Gurebâ'dan Memleket'e, Devlet'ten Şehir Hastaneleri'ne...
Cumhurbaşkanı Recep Tayyip Erdoğan'ın '14 yıllık hayalim' dediği şehir hastaneleri geleneği Selçuklu'dan günümüze devlet tarihinde önemli bir yer tutuyor
Cumhurbaşkanı Recep Tayyip Erdoğan'ın, "14 yıllık hayalim" dediği şehir hastaneleri projesi Selçuklu'dan günümüze ulaşan çok köklü bir geleneğe karşılık geliyor...
2/40
ÖNCE DARÜŞŞİFALAR VARDI
Selçuklular zamanına kadar giden bu sosyal proje Darüşşifalar olarak isimlendirilmişti. Hayırseverler tarafından vakıf olarak inşa ediliyor ve buralarda yoksullar ücretsiz tedavi ediliyordu. Ancak bu kurumlar ülkenin her yerinde bulunmuyordu.
3/40
FATİH'İN FERMANI YENİ BİR MİLAT OLDU
Selçuklu'nun Darüşşifa geleneği Osmanlı'da daha da sağlam bir şekilde kurumlaşarak devam etti. Fatih Sultan Mehmet'in İstanbul'da hastaların bakımı ile ilgili fermanı bir anlamda Osmanlı Devleti'nin bu konudaki yaklaşımına ışık tuttu.

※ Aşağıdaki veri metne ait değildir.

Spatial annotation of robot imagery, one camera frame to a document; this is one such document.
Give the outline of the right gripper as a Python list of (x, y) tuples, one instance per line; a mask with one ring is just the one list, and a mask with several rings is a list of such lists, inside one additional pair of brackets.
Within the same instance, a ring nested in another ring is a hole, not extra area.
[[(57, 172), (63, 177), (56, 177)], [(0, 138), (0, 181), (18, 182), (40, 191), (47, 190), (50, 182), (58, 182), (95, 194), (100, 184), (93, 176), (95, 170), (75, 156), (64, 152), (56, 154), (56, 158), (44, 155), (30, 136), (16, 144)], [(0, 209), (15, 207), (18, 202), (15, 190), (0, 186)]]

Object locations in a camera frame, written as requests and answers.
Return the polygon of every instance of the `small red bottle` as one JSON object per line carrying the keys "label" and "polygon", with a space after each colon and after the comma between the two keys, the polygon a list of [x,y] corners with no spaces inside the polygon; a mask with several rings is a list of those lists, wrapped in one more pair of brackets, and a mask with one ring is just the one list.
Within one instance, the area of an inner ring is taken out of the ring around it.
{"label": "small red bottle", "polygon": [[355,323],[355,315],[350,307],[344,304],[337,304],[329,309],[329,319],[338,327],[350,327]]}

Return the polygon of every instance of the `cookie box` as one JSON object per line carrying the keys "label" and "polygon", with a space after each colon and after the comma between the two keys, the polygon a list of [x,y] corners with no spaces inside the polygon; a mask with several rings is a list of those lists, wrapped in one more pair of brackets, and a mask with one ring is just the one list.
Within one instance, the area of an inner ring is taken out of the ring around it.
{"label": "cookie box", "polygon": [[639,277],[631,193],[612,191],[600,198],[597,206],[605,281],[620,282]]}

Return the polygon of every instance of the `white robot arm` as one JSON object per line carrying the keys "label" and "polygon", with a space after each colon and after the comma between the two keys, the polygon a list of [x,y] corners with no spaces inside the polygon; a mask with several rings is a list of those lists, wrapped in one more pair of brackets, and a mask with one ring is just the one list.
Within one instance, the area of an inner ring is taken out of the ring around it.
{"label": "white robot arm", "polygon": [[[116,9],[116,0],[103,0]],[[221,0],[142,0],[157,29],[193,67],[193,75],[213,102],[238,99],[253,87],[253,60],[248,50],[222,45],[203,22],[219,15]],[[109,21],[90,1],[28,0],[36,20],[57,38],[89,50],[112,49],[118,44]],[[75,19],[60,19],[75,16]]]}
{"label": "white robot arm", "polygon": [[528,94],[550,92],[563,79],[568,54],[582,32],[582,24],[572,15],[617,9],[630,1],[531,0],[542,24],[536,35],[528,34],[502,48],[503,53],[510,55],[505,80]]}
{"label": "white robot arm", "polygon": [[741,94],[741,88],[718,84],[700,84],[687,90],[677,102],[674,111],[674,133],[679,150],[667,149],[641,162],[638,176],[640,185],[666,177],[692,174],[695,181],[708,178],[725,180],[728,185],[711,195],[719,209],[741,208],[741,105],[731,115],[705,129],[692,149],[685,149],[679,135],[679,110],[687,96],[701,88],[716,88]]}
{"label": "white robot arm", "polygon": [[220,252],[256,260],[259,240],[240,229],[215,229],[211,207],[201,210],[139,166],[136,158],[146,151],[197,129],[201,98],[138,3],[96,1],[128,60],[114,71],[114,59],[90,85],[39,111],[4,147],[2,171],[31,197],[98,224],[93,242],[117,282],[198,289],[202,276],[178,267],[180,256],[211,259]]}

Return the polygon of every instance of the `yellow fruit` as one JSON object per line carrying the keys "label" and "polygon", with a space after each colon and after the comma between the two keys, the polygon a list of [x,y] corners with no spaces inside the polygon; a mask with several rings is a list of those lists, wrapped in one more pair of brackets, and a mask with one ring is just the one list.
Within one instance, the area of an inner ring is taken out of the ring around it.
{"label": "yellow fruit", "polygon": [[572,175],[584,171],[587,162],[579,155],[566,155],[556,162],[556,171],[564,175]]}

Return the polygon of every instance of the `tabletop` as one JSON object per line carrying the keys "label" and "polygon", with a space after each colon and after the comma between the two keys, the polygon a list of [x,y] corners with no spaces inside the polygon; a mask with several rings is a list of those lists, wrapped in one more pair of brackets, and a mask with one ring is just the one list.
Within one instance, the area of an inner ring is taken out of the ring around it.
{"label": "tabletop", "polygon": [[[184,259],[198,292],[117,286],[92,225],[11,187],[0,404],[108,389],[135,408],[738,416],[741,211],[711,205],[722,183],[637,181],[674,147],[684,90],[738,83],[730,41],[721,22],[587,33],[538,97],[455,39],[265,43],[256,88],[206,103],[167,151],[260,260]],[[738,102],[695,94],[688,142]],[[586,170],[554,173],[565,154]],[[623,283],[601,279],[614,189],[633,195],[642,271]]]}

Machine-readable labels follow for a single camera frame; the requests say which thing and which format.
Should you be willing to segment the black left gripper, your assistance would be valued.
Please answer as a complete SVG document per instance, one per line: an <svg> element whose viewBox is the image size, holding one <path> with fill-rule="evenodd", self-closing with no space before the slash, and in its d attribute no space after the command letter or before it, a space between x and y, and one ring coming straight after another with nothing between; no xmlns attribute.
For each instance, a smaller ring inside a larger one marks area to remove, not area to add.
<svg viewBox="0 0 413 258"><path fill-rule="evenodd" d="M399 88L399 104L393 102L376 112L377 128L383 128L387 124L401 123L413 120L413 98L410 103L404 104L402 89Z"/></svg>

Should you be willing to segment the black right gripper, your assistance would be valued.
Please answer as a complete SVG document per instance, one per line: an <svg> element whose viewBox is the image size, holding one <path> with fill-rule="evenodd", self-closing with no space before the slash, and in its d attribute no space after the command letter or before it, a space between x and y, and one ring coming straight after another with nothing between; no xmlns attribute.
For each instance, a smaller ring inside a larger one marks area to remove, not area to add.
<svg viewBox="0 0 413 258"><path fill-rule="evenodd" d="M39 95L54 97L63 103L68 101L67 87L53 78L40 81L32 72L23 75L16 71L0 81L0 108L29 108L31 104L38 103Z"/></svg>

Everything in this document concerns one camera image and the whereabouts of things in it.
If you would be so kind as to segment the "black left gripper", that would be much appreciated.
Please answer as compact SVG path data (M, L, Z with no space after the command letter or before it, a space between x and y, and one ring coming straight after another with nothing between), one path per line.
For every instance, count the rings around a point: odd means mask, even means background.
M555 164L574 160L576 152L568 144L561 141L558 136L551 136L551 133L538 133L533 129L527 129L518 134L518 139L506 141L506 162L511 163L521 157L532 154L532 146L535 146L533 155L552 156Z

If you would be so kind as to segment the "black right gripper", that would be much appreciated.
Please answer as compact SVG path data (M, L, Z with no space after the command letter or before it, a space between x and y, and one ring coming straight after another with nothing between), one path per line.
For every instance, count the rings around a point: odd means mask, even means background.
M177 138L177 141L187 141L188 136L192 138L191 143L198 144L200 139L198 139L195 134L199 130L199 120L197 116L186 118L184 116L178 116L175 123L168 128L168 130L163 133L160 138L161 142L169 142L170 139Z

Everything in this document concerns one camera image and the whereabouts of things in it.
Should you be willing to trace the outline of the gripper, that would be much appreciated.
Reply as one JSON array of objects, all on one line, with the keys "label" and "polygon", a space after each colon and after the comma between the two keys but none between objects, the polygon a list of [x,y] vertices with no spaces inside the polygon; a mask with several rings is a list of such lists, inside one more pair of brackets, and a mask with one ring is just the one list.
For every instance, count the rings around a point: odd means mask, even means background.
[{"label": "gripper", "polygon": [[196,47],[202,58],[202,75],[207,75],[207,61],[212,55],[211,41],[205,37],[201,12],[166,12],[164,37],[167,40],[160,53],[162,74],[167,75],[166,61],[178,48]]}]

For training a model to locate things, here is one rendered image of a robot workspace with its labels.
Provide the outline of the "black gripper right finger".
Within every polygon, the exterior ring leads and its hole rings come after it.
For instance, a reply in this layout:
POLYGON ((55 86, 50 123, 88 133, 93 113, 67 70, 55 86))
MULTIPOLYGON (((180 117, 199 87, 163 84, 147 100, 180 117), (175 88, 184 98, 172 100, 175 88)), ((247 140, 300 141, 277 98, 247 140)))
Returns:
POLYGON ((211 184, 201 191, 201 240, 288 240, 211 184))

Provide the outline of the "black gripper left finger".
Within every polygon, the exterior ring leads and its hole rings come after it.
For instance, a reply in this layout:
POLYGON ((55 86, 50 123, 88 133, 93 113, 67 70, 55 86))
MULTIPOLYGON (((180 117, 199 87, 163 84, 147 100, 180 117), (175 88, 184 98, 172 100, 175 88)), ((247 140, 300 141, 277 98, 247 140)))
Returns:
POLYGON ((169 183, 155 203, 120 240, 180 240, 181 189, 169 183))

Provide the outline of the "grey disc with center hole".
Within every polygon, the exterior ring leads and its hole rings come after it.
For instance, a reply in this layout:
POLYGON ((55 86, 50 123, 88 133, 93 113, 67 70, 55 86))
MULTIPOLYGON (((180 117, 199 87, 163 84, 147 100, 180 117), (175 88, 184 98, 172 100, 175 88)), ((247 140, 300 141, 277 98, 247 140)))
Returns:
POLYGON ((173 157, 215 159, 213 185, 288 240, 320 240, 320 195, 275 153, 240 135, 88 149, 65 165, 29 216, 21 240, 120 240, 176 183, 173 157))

Bu fermana göre, evlerde hasta olup olmadığını araştırmak için tek tek kontrol edilmekde, evde tadevi edilemeyen hastaneler kendilerinden bir karşılık beklemeksizin, darülacezeye kaldırılmaktaydı.
4/40
FATİH'İN TARİHİ VASİYETİ... " (...) Bu gayr-ı menkulatımdan elde olunacak nemalarla İstanbul'un her sokağına ikişer kişi tayin eyledim... Ayrıca 10 cerrah, 10 tabip ve 3 de yara sarıcı tayin ve nasb eyledim. Bunlar ki ayın belli günlerinde İstanbul'a çıkalar, bila istisna her kapıyı vuralar ve o evde hasta olup olmadığnı soralar; var ise şifası şifayap olalar. Değilse kendilerinden hiçbir karşılık beklemeksizin Darülaceze'ye kaldıralar, orada salah bulduralar... Ayrıca külliyemde bina ve inşa eylediğim imarethanede şehit ve şühedanın kavimleri ve medine-i İstanbul fukarası yemek yiyeler. Ancak yemek yemeye veya almaya bizatihi kendüleri gelemeyenlerin yemekleri güneşin loş bir karanlığında ve kimse görmeden kapalı kaplar içerisinde evlerine götürüle..."
5/40
İSTANBUL’DA SON ŞİFAHANE/İLK HASTANE:
YENİBAĞÇE GUREBA-İ MÜSLİMİN HASTANESİ
Çapa Arpaemini mahallesinde ( Yenibağçe ) Valide Sultan Camii yanında yer alan hastanenin inşasına 1261 ( 1845 ) yılında Sultan Abdülmecid’in annesi Bezmialem Valide Sultan’ın emriyle başlanmış, hastane iki yıl sonra düzenlenen bir vakfiye ile ” Evkaf-ı Mazbuta’dan olmak üzere ” kimsesiz, bakıma muhtaç ( garip ) erkek hastalara vakfedilmişti.Hastanenin erkek hastalara vakfedilmesinin nedeni kaynaklarda hep Valide Sultan’ın gördüğü bir rüyaya bağlanmıştır.Valide Sultan bir gece rüyasında 200 erkeği memnun ettiğini görmüş, ertesi günü rüya yorumcusuna bu rüyanın ne anlama geldiğini sorduğunda kendisine , ” Öyle bir hayır işleyeceksin ki dünya durdukça 200 erkek senden hayır ile bahsedecek ” denilmiş, böylece zaten İstanbul’un ihtiyacı olan Batılı anlamda modern bir hastanenin kurulması ve 200 yataklı erkek hastanesi olması kararı verilmiştir.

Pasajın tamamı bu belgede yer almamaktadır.